● Work item: Among the lines below, how many carry the string "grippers"? Reply with a number and nothing else.

━━━ Material for this exercise ━━━

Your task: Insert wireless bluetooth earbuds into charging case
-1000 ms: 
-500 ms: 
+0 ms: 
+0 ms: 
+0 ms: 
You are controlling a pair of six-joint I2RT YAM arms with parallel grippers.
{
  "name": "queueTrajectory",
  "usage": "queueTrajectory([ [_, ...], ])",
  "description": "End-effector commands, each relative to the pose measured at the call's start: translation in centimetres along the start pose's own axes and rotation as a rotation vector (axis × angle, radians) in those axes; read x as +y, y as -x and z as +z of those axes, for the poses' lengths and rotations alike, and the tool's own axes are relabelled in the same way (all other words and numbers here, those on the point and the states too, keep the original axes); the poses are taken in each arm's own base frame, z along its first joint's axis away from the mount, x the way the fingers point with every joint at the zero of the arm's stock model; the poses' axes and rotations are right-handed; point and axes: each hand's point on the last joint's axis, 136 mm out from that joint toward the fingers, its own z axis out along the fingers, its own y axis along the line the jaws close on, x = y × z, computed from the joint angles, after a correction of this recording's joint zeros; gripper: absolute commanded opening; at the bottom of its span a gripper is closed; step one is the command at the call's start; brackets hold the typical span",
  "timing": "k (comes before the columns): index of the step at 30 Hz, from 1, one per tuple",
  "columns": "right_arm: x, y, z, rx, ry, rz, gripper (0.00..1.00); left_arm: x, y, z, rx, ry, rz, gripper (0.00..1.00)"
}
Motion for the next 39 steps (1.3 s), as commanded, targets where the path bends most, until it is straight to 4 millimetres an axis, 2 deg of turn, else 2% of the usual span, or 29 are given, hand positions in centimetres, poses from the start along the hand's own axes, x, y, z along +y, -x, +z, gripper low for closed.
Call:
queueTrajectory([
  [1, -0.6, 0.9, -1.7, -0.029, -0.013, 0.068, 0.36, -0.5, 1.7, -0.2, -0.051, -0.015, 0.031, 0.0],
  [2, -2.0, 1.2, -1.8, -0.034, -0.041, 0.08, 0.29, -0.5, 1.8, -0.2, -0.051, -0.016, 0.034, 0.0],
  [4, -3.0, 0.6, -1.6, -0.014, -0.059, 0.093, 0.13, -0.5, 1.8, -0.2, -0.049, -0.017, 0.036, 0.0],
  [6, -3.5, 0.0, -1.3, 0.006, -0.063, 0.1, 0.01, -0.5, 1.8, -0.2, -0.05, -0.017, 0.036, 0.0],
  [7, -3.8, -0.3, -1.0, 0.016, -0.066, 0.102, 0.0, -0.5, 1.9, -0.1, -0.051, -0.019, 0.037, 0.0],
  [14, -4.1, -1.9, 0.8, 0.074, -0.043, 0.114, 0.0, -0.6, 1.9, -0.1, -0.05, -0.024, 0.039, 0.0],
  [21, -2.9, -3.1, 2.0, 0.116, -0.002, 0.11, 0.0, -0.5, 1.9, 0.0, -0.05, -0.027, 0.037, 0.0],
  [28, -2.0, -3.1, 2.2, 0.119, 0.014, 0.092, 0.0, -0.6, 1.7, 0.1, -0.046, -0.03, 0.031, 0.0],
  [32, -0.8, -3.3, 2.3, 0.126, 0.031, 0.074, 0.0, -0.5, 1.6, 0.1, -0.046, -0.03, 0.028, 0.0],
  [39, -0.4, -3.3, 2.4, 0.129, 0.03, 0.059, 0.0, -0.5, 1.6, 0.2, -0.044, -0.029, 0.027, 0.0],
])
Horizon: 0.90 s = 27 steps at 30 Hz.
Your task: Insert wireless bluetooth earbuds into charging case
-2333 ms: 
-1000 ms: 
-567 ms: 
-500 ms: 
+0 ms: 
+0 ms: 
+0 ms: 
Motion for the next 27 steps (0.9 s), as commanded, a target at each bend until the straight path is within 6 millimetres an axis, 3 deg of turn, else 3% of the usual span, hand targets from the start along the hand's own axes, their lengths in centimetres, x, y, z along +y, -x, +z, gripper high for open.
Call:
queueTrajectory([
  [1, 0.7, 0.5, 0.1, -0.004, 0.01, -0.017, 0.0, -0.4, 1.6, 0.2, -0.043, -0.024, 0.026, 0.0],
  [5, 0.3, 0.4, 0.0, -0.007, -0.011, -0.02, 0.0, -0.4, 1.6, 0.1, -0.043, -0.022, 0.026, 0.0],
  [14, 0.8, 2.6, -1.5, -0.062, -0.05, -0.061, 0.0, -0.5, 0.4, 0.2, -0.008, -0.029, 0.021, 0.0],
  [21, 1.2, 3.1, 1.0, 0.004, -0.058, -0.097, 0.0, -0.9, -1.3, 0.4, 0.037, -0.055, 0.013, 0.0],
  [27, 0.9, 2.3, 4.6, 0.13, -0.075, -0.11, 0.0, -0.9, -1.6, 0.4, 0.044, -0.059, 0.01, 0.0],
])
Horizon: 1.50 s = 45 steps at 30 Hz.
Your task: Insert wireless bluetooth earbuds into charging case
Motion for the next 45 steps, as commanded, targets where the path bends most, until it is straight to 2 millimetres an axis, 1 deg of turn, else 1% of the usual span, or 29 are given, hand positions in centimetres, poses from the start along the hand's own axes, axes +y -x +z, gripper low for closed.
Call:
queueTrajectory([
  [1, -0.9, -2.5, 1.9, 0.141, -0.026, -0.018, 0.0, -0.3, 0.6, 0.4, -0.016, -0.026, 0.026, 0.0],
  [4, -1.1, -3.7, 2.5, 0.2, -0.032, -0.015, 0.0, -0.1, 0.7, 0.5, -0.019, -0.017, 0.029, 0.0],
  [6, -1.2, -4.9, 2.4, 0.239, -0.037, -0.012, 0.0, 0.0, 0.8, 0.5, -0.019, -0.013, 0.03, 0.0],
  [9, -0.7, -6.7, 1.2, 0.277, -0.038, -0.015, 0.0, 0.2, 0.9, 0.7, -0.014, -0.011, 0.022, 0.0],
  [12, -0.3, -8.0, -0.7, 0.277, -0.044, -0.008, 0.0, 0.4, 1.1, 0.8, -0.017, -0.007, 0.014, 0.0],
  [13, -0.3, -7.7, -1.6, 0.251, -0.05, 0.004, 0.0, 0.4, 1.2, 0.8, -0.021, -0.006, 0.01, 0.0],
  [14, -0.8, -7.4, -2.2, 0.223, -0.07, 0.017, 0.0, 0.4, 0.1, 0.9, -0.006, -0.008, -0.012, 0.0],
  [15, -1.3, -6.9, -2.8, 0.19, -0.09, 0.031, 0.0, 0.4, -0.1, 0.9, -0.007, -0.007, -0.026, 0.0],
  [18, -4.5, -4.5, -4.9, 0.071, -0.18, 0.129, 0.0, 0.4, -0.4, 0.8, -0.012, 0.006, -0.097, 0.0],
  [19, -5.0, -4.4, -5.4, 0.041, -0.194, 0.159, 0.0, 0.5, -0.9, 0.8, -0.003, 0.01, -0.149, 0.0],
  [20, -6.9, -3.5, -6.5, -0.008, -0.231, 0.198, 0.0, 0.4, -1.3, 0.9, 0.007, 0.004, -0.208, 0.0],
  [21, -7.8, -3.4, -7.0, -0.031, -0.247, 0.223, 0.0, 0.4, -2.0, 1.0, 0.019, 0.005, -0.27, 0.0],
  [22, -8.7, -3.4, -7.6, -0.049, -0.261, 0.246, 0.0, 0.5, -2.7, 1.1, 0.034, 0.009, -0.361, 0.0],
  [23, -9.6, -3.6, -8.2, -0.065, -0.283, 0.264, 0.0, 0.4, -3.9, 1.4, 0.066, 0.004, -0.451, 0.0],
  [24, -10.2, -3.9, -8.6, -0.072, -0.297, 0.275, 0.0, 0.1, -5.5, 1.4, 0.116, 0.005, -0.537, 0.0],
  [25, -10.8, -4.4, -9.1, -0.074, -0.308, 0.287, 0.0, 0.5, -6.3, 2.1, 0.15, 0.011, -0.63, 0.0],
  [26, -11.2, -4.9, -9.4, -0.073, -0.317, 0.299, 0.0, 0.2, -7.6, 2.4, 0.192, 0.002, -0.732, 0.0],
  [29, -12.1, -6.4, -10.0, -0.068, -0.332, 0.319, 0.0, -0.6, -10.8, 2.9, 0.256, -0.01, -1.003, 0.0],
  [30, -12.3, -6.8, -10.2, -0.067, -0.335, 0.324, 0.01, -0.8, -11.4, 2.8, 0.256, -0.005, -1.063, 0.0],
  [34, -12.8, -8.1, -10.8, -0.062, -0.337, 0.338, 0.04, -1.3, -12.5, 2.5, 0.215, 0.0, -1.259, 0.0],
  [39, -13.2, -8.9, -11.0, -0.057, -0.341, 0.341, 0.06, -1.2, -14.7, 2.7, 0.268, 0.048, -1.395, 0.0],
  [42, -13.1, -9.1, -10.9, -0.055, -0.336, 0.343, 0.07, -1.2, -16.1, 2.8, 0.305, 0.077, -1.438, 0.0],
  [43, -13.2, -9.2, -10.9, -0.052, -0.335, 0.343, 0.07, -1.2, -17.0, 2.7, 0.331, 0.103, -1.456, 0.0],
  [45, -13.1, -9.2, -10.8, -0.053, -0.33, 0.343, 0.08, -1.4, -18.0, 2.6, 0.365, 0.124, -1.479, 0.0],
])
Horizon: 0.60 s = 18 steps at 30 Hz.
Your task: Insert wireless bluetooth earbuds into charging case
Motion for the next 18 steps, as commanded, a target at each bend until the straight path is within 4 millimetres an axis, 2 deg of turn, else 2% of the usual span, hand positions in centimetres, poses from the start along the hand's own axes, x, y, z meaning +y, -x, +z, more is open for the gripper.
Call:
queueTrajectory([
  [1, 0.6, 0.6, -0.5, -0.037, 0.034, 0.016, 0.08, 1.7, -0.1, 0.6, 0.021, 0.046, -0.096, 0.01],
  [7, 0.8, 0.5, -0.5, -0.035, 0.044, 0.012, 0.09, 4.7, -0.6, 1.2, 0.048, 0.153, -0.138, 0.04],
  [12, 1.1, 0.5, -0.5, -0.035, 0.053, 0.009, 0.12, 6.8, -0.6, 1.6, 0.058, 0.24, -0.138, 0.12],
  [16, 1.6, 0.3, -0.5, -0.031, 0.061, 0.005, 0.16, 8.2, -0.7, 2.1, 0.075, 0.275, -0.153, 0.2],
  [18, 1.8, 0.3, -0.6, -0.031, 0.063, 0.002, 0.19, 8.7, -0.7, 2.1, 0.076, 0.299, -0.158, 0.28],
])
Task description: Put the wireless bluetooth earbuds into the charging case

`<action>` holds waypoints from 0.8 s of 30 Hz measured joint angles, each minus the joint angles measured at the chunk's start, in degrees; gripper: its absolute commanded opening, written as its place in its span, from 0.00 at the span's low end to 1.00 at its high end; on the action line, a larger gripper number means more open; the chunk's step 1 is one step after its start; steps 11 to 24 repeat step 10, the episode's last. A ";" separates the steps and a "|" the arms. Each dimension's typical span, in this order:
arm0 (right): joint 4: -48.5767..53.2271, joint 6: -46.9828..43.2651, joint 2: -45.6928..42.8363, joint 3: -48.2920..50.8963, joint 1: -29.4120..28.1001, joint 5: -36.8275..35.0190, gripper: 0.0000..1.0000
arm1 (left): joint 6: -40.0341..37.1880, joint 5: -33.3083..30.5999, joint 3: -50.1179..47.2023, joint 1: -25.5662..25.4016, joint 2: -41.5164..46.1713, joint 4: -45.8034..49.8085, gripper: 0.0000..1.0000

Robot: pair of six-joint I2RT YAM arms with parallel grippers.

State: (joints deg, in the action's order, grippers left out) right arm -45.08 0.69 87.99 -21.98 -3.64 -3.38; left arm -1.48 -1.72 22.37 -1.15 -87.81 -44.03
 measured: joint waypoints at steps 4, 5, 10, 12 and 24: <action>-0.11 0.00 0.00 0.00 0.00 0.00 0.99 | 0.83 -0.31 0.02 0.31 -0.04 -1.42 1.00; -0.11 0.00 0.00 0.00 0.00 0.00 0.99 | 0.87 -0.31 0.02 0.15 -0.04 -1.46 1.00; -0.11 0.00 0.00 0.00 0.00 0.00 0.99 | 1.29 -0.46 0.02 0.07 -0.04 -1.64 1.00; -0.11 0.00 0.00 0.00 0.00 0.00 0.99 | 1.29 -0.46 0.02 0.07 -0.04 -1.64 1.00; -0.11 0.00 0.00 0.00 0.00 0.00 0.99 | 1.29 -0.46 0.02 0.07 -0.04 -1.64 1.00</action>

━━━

● Task response: 3